**THE PROBLEM:** A letter-for-letter copy of the listing is required, with no pictures in it.

**DATASET EXCERPT:**
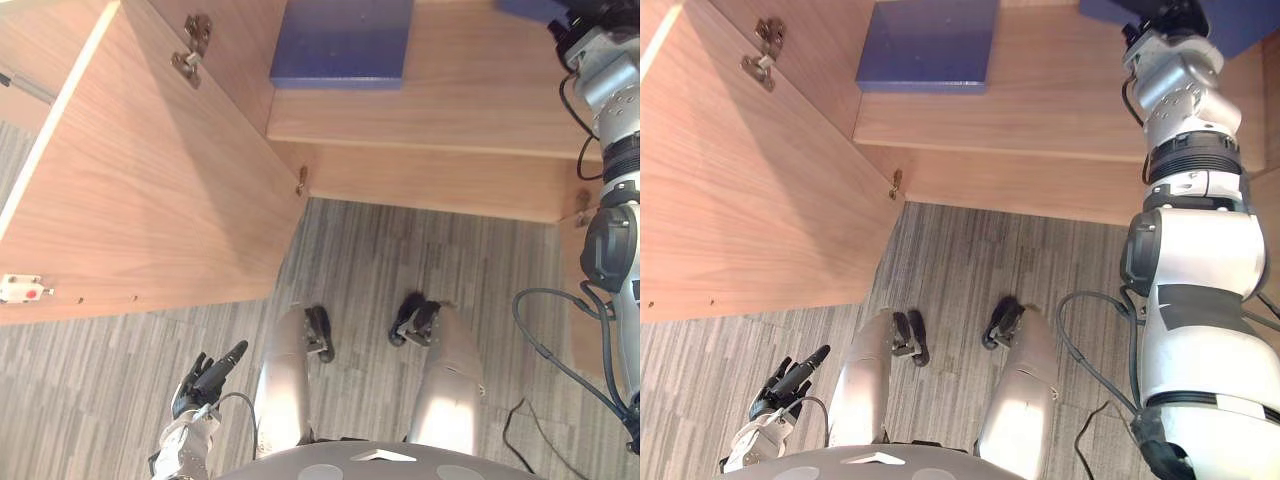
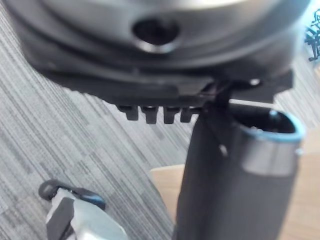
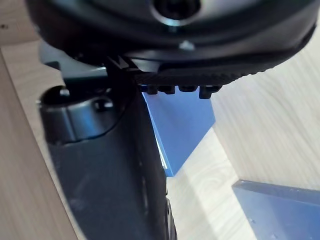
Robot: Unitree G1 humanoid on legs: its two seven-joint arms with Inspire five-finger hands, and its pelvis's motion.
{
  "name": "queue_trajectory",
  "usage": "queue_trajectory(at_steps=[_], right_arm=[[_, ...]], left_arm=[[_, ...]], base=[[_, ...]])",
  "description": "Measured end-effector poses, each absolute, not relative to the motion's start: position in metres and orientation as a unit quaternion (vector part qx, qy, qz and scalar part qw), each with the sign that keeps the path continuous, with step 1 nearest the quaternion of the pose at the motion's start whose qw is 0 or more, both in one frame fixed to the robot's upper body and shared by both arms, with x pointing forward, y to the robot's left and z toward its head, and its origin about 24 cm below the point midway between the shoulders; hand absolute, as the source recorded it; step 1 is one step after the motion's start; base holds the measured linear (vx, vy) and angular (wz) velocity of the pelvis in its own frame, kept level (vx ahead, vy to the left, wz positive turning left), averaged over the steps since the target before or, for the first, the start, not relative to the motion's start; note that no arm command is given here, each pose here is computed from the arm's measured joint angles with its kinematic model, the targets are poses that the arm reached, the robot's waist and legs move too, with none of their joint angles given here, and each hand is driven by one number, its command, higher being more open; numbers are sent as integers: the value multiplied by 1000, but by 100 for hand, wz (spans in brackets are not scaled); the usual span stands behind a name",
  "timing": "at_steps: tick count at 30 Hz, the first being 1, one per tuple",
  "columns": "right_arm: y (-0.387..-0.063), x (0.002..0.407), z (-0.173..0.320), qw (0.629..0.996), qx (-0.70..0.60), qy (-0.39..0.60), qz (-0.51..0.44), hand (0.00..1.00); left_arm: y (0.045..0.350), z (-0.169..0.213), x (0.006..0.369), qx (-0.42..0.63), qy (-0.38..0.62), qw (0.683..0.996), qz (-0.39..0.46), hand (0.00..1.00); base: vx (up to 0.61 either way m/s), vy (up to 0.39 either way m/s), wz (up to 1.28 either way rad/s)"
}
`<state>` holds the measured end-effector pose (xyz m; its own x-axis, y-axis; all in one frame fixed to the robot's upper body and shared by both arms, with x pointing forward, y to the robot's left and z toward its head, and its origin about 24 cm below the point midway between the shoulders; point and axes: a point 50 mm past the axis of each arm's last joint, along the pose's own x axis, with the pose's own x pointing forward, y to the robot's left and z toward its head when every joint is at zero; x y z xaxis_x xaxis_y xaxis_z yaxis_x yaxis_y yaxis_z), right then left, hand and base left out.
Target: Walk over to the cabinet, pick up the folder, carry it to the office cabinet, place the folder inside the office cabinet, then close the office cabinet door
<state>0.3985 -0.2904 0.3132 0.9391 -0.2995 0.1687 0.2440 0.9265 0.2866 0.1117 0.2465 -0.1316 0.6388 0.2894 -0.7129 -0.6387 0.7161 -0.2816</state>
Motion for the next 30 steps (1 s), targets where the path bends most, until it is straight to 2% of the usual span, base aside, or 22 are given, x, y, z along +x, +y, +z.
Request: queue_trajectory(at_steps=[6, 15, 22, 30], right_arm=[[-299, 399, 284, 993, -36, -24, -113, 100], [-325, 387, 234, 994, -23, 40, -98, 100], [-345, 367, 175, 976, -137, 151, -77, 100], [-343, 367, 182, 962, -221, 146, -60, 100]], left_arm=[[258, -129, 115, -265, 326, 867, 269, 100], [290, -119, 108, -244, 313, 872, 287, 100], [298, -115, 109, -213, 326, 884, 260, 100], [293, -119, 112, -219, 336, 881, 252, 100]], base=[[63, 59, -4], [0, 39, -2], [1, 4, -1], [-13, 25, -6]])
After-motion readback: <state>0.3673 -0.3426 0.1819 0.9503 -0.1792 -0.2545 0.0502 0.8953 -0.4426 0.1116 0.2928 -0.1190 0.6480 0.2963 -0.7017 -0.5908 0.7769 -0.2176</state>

**RESULT FOR THIS TASK:**
Robot: Unitree G1 humanoid on legs: its two seven-joint arms with Inspire five-finger hands, and its pelvis's motion.
{
  "name": "queue_trajectory",
  "usage": "queue_trajectory(at_steps=[_], right_arm=[[_, ...]], left_arm=[[_, ...]], base=[[_, ...]])",
  "description": "Measured end-effector poses, each absolute, not relative to the motion's start: position in metres and orientation as a unit quaternion (vector part qx, qy, qz and scalar part qw), each with the sign that keeps the path continuous, with step 1 nearest the quaternion of the pose at the motion's start whose qw is 0 or more, both in one frame fixed to the robot's upper body and shared by both arms, with x pointing forward, y to the robot's left and z toward its head, and its origin about 24 cm below the point midway between the shoulders; hand absolute, as the source recorded it; step 1 is one step after the motion's start; base holds the measured linear (vx, vy) and angular (wz) velocity of the pelvis in its own frame, kept level (vx ahead, vy to the left, wz positive turning left), averaged over the steps since the target before or, for the first, the start, not relative to the motion's start; note that no arm command is given here, each pose here is computed from the arm's measured joint angles with its kinematic model, the targets are poses that the arm reached, the robot's waist and legs move too, with none of their joint angles given here, and each hand is driven by one number, its command, higher being more open; numbers are sent as integers: the value multiplied by 1000, but by 100 for hand, wz (spans in brackets are not scaled); the usual span stands behind a name",
  "timing": "at_steps: tick count at 30 Hz, the first being 1, one per tuple",
  "columns": "right_arm: y (-0.387..-0.063), x (0.002..0.407), z (-0.173..0.320), qw (0.629..0.996), qx (-0.70..0.60), qy (-0.39..0.60), qz (-0.51..0.44), hand (0.00..1.00); left_arm: y (0.045..0.350), z (-0.169..0.213), x (0.006..0.369), qx (-0.42..0.63), qy (-0.38..0.62), qw (0.683..0.996), qz (-0.39..0.46), hand (0.00..1.00); base: vx (up to 0.61 either way m/s), vy (up to 0.39 either way m/s), wz (up to 1.28 either way rad/s)"
}
`<state>` holds the measured end-effector pose (xyz m; its own x-axis, y-axis; all in one frame fixed to the robot's upper body and shared by both arms, with x pointing forward, y to the robot's left and z toward its head, and its origin about 24 cm below the point midway between the shoulders; point and axes: a point 50 mm past the axis of each arm's last joint, along the pose's own x axis, with the pose's own x pointing forward, y to the robot's left and z toward its head when every joint is at zero; x y z xaxis_x xaxis_y xaxis_z yaxis_x yaxis_y yaxis_z), right then left, hand and base left out.
Target: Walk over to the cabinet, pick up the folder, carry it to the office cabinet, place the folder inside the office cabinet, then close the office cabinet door
<state>0.3985 -0.2904 0.3132 0.9391 -0.2995 0.1687 0.2440 0.9265 0.2866 0.1117 0.2465 -0.1316 0.6388 0.2894 -0.7129 -0.6387 0.7161 -0.2816</state>
Motion for the next 30 steps (1 s), targets where the path bends most, until it is straight to 2% of the usual span, base aside, or 22 are given, x, y, z along +x, +y, +z.
Request: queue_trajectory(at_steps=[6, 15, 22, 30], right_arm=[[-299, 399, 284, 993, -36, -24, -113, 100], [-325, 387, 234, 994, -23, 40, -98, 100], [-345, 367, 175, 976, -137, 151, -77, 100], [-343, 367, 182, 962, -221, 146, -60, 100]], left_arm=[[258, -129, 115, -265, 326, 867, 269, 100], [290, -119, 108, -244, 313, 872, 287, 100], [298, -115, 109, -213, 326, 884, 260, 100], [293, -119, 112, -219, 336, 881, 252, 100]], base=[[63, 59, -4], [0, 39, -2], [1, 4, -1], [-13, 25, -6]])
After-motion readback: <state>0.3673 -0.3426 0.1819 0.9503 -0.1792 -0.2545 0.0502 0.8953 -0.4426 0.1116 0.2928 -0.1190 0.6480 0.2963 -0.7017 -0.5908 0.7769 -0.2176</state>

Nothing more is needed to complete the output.